W czwartek w Turynie Ruud został zapytany o swoje najważniejsze wydarzenie z edycji finałów ATP w 2022 roku. W tym momencie spojrzał z zażenowaniem na siedzącego obok Andrieja Rublowa i współczująco położył rękę na ramieniu Rosjanina. „Prawdopodobnie pokonuję Andreya w półfinale” – powiedział, po czym dodał: „Nie, ale… Właściwie mogłoby tak być, jeśli się nad tym zastanowię”.

Podczas Pucharu Laver zawodnicy Team Europe i kapitan Bjorn Borg zostali poproszeni o opowiedzenie wszelkich historii, które pojawiły się podczas kolacji drużynowej poprzedniego wieczoru. Wszyscy wskazali, że ich usta zostały zapieczętowane, ale Ruud powiedział bardzo szczerze: „Czy mogę coś powiedzieć? Pomyślałem, że to zabawne, ponieważ Bjorn opowiedział nam historię o tym, jak leciał Concordem do Nowego Jorku, a Carlos (Alcaraz) nawet nie wiedział, czym jest Concorde. Musieliśmy wyszukać w Google Concorde, żeby znaleźć Carlosa, bo jest za młody”.

Popularność Ruuda w szatni przełożyła się na zdobycie przez niego nagrody ATP za sportową postawę roku im. Stefana Edberga w 2022 r. W ten sposób Ruud stał się pierwszym graczem nie nazwiskiem Federer ani Nadal, który zdobył tę nagrodę od 19 lat.

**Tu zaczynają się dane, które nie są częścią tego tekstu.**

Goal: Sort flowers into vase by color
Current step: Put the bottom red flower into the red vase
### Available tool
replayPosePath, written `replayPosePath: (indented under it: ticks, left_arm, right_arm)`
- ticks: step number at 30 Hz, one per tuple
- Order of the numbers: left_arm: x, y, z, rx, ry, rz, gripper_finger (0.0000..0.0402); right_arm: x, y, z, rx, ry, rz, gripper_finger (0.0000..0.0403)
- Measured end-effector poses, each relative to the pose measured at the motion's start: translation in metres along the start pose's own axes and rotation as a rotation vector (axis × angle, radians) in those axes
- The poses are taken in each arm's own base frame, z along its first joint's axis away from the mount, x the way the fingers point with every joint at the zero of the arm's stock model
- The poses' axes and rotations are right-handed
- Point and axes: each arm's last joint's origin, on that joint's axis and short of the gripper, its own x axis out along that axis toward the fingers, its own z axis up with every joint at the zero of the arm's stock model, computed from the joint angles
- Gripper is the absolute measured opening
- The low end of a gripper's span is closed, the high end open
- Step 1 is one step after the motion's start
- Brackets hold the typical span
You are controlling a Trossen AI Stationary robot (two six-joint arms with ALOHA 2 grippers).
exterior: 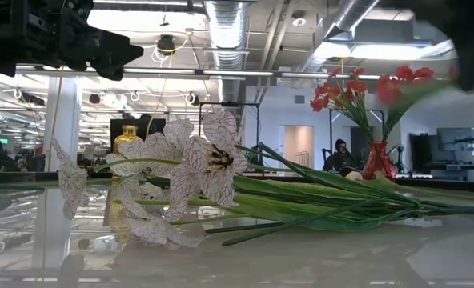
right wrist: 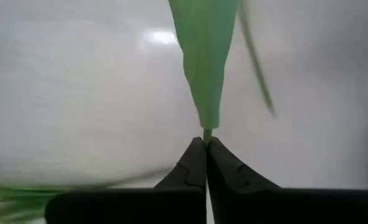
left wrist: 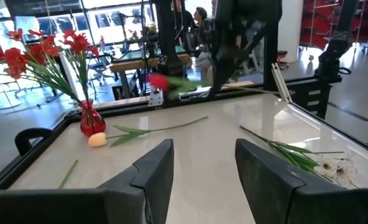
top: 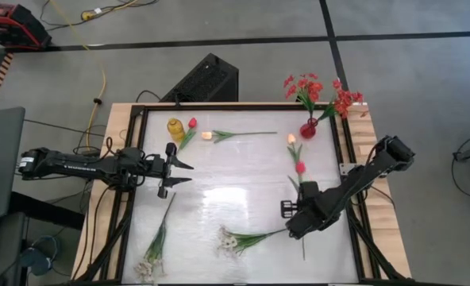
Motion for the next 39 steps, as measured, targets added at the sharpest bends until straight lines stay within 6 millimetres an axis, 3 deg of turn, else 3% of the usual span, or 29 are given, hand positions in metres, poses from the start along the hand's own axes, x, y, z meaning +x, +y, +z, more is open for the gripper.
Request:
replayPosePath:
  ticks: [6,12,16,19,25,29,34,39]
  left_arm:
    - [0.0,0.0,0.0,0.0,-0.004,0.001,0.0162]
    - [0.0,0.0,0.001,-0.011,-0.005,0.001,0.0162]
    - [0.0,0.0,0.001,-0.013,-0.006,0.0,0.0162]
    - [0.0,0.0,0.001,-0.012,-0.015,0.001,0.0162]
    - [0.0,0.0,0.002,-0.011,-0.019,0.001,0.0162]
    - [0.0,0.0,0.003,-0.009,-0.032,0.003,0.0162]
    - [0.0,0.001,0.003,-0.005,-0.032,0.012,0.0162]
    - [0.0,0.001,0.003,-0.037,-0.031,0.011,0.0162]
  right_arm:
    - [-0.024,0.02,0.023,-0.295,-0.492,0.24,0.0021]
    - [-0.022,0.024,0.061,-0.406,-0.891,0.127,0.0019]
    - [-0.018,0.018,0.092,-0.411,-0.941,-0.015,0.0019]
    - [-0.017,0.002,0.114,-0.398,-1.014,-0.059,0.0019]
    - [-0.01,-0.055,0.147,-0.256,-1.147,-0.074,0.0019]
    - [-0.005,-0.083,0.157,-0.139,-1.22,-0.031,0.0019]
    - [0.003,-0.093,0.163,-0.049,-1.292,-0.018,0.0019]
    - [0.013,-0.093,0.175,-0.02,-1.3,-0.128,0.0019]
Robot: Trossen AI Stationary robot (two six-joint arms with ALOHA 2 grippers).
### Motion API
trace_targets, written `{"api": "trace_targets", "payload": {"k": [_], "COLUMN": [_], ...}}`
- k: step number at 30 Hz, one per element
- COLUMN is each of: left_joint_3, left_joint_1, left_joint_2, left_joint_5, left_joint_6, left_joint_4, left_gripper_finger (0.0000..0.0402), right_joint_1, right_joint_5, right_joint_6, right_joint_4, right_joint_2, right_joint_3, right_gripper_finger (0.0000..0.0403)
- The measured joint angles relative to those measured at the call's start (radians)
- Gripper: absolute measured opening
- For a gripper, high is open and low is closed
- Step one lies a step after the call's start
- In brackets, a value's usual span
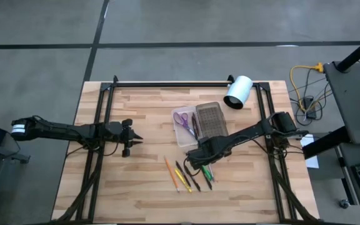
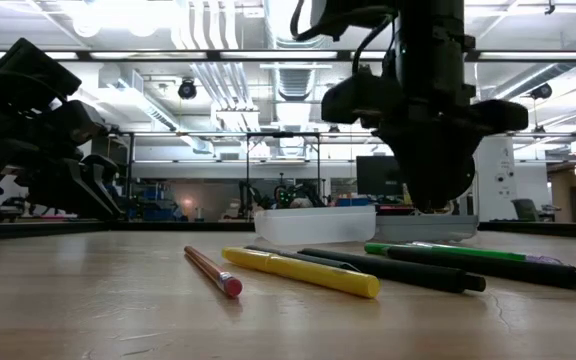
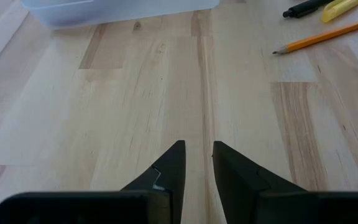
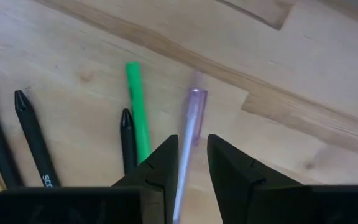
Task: Pick & place school supplies into a supply box
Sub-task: Put the purple pen into the supply box
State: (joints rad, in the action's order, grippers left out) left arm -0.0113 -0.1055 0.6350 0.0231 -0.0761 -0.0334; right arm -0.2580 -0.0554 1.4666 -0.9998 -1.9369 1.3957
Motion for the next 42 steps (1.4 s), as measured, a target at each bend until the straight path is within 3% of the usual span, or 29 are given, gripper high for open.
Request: {"api": "trace_targets", "payload": {"k": [6, 21, 42], "left_joint_3": [0.0, 0.0, 0.0], "left_joint_1": [0.0, 0.0, 0.0], "left_joint_2": [0.0, 0.0, 0.0], "left_joint_5": [0.0, 0.0, 0.0], "left_joint_6": [0.0, 0.0, 0.0], "left_joint_4": [0.0, 0.0, 0.0], "left_gripper_finger": [0.0066, 0.0066, 0.0066], "right_joint_1": [0.0, 0.0, -0.004], "right_joint_5": [0.002, 0.003, -0.001], "right_joint_6": [-0.008, -0.026, -0.007], "right_joint_4": [0.117, 0.178, 0.2], "right_joint_2": [0.0, 0.0, 0.0], "right_joint_3": [-0.065, -0.152, -0.172], "right_gripper_finger": [0.0086, 0.0068, 0.0081]}}
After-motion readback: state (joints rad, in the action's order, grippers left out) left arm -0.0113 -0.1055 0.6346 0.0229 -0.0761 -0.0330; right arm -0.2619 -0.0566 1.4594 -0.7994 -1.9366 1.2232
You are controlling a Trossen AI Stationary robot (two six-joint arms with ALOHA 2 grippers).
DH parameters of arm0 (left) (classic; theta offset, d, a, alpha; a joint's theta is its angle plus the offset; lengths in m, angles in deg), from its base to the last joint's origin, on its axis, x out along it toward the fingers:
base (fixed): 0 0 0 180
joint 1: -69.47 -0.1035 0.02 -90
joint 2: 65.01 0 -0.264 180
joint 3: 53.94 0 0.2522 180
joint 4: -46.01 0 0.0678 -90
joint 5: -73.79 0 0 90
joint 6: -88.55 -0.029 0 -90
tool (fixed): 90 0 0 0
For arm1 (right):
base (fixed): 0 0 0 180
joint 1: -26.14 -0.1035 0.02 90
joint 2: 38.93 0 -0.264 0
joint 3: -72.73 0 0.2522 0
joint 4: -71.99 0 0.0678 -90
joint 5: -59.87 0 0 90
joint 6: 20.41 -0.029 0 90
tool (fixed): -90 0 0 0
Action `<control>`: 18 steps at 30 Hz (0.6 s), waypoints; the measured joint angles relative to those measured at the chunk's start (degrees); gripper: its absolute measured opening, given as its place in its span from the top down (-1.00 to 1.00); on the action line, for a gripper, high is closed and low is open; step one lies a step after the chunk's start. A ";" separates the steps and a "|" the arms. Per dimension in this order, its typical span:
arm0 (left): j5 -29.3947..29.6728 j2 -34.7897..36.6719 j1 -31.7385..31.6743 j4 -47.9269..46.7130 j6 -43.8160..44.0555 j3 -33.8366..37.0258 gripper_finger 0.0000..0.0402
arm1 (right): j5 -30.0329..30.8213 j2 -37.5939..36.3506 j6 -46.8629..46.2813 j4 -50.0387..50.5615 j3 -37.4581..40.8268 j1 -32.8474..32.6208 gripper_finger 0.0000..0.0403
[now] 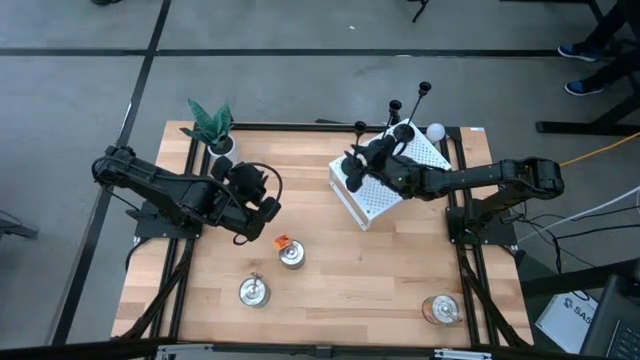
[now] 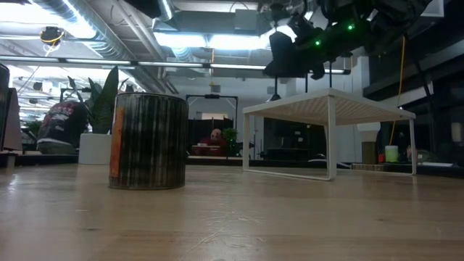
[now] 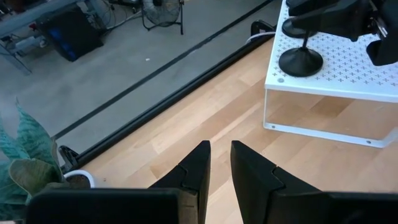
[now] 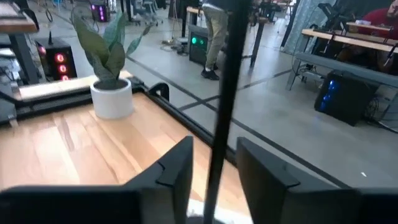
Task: Pick & Place candle stick holders
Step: Adjust the shelf
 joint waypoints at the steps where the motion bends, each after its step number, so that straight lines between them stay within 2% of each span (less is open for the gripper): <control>1: -0.32 0.00 0.00 0.01 0.06 0.00 0.71 | 0.00 0.01 -0.02 0.66 0.01 -0.01 0.29; 10: -0.49 0.00 0.00 0.04 0.09 0.00 0.71 | -0.53 -2.65 -3.10 7.08 0.01 -2.44 -0.18; 13: -0.49 0.00 0.00 0.04 0.25 0.00 0.71 | -0.80 -5.33 -3.91 9.42 0.03 -4.15 -0.24; 18: -0.47 0.00 0.00 0.06 0.99 0.00 0.71 | -6.79 -10.50 -8.27 16.10 0.03 -6.33 -0.26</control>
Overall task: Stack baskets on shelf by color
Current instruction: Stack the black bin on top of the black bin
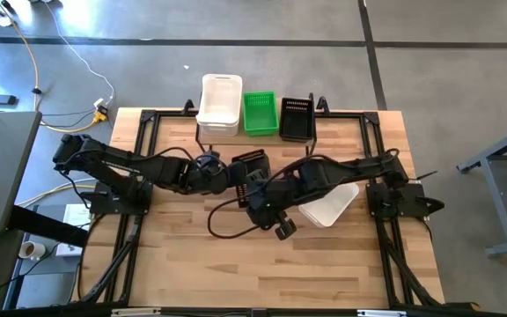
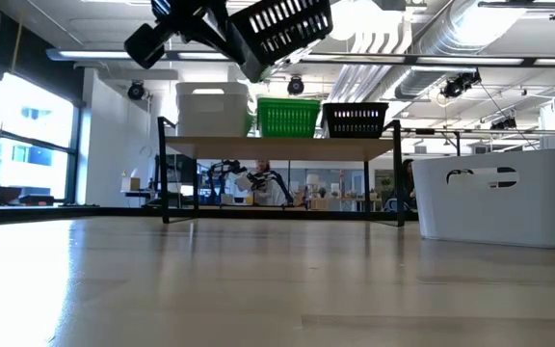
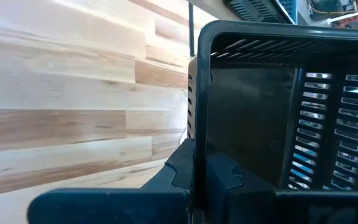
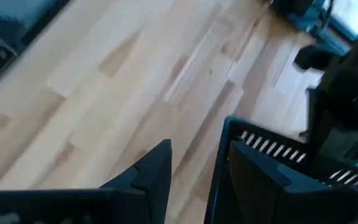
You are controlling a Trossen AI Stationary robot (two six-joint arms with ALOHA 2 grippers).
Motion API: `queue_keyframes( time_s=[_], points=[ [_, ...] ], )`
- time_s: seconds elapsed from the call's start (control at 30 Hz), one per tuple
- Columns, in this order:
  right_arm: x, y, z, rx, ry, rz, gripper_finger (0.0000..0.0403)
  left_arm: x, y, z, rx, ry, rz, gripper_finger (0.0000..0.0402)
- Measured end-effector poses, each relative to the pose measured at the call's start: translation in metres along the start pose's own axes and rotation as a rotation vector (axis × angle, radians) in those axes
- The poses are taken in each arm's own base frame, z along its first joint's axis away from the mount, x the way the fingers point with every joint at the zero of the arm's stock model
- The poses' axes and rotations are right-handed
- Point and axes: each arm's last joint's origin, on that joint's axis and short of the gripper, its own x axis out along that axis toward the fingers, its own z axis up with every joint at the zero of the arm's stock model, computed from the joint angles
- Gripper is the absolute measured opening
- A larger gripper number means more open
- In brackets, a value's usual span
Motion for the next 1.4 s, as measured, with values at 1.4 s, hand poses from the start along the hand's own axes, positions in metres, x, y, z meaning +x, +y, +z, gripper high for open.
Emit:
queue_keyframes(
  time_s=[1.4],
  points=[
    [0.047,-0.003,-0.013,0.285,0.241,-0.040,0.0000,0.004,0.003,0.004,0.248,0.183,0.032,0.0097]
  ],
)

Kochany przez rówieśników i ceniony przez znawców tenisa za przyzwoitość i szersze zaplecze, Ruud nie przejmuje się byciem w centrum uwagi, ale to nie przyćmiło jego ambicji, aby osiągnąć lepszy wynik niż te trzy końcowe porażki w Wielkim Szlemie.

Mam nadzieję, że w przyszłości znów będę mógł zająć to stanowisko” – mówi.

Przegrywając 5:2 z Alcaraz, utrzymał stabilny poziom i wykonał piękny lob z rotacją górną, aby przełamać i doprowadzić seta do stanu 5:5. Gdy błędy Hiszpana powróciły, Ruud ponownie się przełamał, podwyższył na 6-5 i zaserwował, ustawiając się na dobrej drodze do półfinału.

Na razie światła mogą świecić nieco jaśniej.